Commentaire de J. Bidet. Je ne sais pas si l’on peut de cette façon distinguer, à la façon de Hayek, du " spontané " et de l’artificiel dans l’histoire. Les structurations comportent des tendances. Des individus, des groupes ont des projets, qui peuvent les accentuer, les accélérer ou les contrecarrer. Il y a eu un projet communiste, mis en œuvre par les Bolcheviks. La poussée néo-libérale mondiale actuelle ne me semble pas plus spontanée. Elle prend appui sur des mécanismes sociaux établis, mais elle a aussi les caractères d’une intervention historique des classes capitalistes.

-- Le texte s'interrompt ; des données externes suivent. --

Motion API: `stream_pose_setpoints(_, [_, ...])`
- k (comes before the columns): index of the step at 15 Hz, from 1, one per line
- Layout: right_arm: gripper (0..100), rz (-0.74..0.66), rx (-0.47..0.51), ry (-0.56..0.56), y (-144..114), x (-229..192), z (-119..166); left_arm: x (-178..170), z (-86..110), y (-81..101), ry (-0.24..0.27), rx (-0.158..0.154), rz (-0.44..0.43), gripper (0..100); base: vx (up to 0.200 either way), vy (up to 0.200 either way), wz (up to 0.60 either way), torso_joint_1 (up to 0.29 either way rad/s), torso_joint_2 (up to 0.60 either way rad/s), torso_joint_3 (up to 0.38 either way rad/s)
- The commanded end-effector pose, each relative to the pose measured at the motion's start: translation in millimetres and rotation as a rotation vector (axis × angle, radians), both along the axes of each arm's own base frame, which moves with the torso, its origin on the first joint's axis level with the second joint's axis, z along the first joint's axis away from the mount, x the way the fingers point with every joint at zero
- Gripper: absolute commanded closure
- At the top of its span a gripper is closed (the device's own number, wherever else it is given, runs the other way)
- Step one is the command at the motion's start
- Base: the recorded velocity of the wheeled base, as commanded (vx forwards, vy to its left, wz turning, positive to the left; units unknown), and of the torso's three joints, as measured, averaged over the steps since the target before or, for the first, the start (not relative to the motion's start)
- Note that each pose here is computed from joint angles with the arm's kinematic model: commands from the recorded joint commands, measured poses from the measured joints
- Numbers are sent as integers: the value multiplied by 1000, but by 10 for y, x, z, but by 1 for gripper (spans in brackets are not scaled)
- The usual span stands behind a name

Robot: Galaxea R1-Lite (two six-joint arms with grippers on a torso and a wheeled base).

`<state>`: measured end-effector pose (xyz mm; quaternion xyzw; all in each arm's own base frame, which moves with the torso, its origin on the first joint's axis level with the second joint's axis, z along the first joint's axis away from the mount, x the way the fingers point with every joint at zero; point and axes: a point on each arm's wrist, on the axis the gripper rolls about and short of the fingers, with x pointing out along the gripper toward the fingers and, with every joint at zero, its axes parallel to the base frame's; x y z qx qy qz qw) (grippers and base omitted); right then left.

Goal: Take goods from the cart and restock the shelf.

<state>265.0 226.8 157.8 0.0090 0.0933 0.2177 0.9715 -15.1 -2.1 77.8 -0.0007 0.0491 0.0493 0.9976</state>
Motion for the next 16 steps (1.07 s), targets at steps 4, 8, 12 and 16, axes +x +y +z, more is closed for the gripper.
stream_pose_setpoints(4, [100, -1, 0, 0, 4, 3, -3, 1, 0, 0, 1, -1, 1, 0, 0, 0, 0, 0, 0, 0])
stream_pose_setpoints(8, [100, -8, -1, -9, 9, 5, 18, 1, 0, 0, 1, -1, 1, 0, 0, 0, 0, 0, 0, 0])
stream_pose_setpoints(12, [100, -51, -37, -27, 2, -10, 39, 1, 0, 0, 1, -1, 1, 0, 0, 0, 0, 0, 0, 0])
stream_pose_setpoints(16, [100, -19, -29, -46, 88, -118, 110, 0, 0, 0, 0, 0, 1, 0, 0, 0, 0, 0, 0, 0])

Je cherche seulement à produire des outils pour l’analyse historique. L’expérience soviétique a bien sûr à voir avec le capitalisme, comme une expérience conduite pour le renverser. Elle abolit la propriété privée des grands moyens de production, et par là une large part des mécanismes marchands (je m’explique assez longue là-dessus au § 513). Elle mise ainsi sur l’autre grand mode de la connexion sociale, sur l’autre médiation, qui est l’organisation (et pour moi le concept de " valeur " concerne les deux médiations, et leurs rapports). On peut évidemment appeler cela du capitalisme. Mais je crois que cette appellation occulte le caractère singulier de cette forme de société, marquée par cette décision de tout miser sur l’autre médiation, supposée, dans une utopie (que le Marx historique, l’auteur dont on connaît les textes, partage), ouvrir à des rapports sociaux " transparents ", démocratiques, " immédiats ", — termes équivalents. Alors que le socialisme me semble être un objectif historique de lutte contre les effets-classe de ces deux médiations. Qui ne sont pas non plus équivalentes. Car il est vrai que la forme organisée (publique, à divers niveaux) appelle la " publicité " au sens de Kant, c’est-à-dire l’expression (l’affrontement) publique sur les fins, les moyens. Elle est plus ouverte au contrôle démocratique, plus sensible à un pouvoir commun. C’est dans cette mesure que les termes politiques de gauche et de droite gardent leur pertinence, même si l’on peut penser que la base sociale de la social-démocratie est désormais largement du côté de l’encadrement et de la hiérarchie de l’organisation sociale.